Pois bem, o que se passa com o fato social e econômico da prática de algumas empresas de utilizar o descumprimento sistematizado da legislação traba‑lhista como forma de potencializar lucros e suprimir a concorrência é exatamente a mesma coisa. Percebido o fato, ou problematizada a questão sob o ponto de vista de seus graves efeitos para o próprio propósito constitucional de regulamentar o modo de produção capitalista em consonância com o projeto de consagração do valor social do trabalho e da preservação da dignidade humana, não se pode excluir a incidência do direito sobre o problema, buscando no seu bojo os meios para as correções necessárias.

O nome que se dê ao fato é relevante como facilitador da compreensão da ideia, mas não é a sua essência. Podemos chamar a justa causa do empregador de “rescisão indireta”, mas a essência não muda, muito embora, deva‑se reconhecer, a expressão mais amena, no caso específico da “rescisão indireta”, acabe servindo para dificultar a percepção da delinquência patronal, direcionando‑se apenas para o empregado a conotação de ordem moral que a expressão “justa causa” carrega.

Não negamos, por certo, a importância da linguagem. Não é por razão diversa que demos a este estudo o título de Dumping Social nas Relações de Trabalho. Na nossa concepção é, sim, de dumping que estamos tratando e a adoção desse termo tem a relevância de não minimizar o problema, que se daria mediante a utilização de eufemismos.

De todo modo, é necessário pontuar que a eventual divergência quanto ao nome não pode, de modo algum, ser obstáculo à percepção da ideia e mais ainda à visualização do problema social identificado. Em outras palavras, ainda que se tenham bons argumentos para dizer que a expressão “dumping” é restrita às relações econômicas e que sirva para relações internacionais, não se pode concluir, a partir da objeção terminológica, que o fenômeno social e econômico embutido na problematização, que deu origem à reação jurisprudencial, não existe e que, não existindo, não deva ser uma preocupação do jurista e, consequentemente, do direito.

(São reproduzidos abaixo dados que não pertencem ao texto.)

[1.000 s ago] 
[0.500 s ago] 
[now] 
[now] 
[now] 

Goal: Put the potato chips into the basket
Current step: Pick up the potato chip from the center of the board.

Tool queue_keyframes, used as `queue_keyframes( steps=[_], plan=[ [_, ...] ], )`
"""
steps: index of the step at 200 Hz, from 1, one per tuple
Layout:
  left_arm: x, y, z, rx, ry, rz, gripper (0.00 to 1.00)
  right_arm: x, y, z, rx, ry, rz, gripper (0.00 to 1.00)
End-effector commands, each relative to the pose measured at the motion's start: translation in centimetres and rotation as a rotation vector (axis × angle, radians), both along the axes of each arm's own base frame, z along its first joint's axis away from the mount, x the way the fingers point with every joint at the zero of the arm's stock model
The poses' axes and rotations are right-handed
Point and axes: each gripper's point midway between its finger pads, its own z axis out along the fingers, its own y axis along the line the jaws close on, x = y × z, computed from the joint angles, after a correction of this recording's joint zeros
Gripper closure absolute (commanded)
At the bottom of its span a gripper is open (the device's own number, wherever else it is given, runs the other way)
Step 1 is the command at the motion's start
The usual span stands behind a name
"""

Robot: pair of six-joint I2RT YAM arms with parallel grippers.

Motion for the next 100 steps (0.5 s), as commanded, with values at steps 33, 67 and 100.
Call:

O texto referido, do professor José Augusto Rodrigues Pinto, aliás, tem, exatamente, esse mérito, de explicitar uma objeção terminológica, apontada como conceitual, mas que não desconsidera a existência do fato social e econômico que ensejou a atuação jurisprudencial, defendendo, em suma, a interferência corretiva do direito.

Entendemos, no entanto, que a divergência, muito bem‑vinda por sinal, não é conceitual, na medida em que os instrumentos jurídicos preconizados como aplicáveis ao caso, visando a sua correção, não são rejeitados.